🤖 AI Summary
To address the inefficiency of fixed-size motion primitives in high-degree-of-freedom robotic arm planning within complex environments, this paper proposes adaptive motion primitives—variable-radius *burs* (ball-based motion primitives) in configuration space—integrating sampling-based and search-based paradigms into a unified graph-search planning framework. Leveraging the SMPL library, burs are dynamically generated and collision-checked, with their radii adaptively scaled to local free-space geometry. Experiments demonstrate that the method significantly reduces the number of search nodes and planning time, outperforming fixed-radius primitives in high-dimensional, cluttered scenarios while maintaining robustness and efficiency in simpler environments. The core contribution is the first introduction of variable-scale burs as motion primitives within a cohesive planning framework, effectively balancing exploration efficiency and path quality.
📝 Abstract
This work proposes a motion planning algorithm for robotic manipulators that combines sampling-based and search-based planning methods.
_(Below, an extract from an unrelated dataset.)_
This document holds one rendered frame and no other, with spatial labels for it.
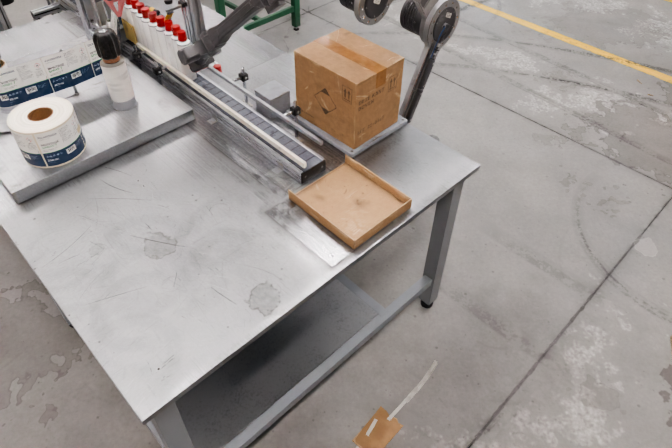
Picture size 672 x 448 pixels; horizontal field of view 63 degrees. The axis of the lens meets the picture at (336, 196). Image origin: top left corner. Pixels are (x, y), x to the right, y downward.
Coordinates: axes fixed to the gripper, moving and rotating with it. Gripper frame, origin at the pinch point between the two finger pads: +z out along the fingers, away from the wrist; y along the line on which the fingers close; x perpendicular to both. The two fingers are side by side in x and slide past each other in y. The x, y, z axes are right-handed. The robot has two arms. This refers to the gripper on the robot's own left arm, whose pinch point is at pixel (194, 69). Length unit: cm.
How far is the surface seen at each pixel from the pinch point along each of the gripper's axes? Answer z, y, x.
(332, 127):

The core contribution of the proposed approach is the usage of burs of free configuration space (C-space) as adaptive motion primitives within the graph search algorithm. Due to their feature to adaptively expand in free C-space, burs enable more efficient exploration of the configuration space compared to fixed-sized motion primitives, significantly reducing the time to find a valid path and the number of required expansions. The algorithm is implemented within the existing SMPL (Search-Based Motion Planning Library) library and evaluated through a series of different scenarios involving manipulators with varying number of degrees-of-freedom (DoF) and environment complexity. Results demonstrate that the bur-based approach outperforms fixed-primitive planning in complex scenarios, particularly for high DoF manipulators, while achieving comparable performance in simpler scenarios.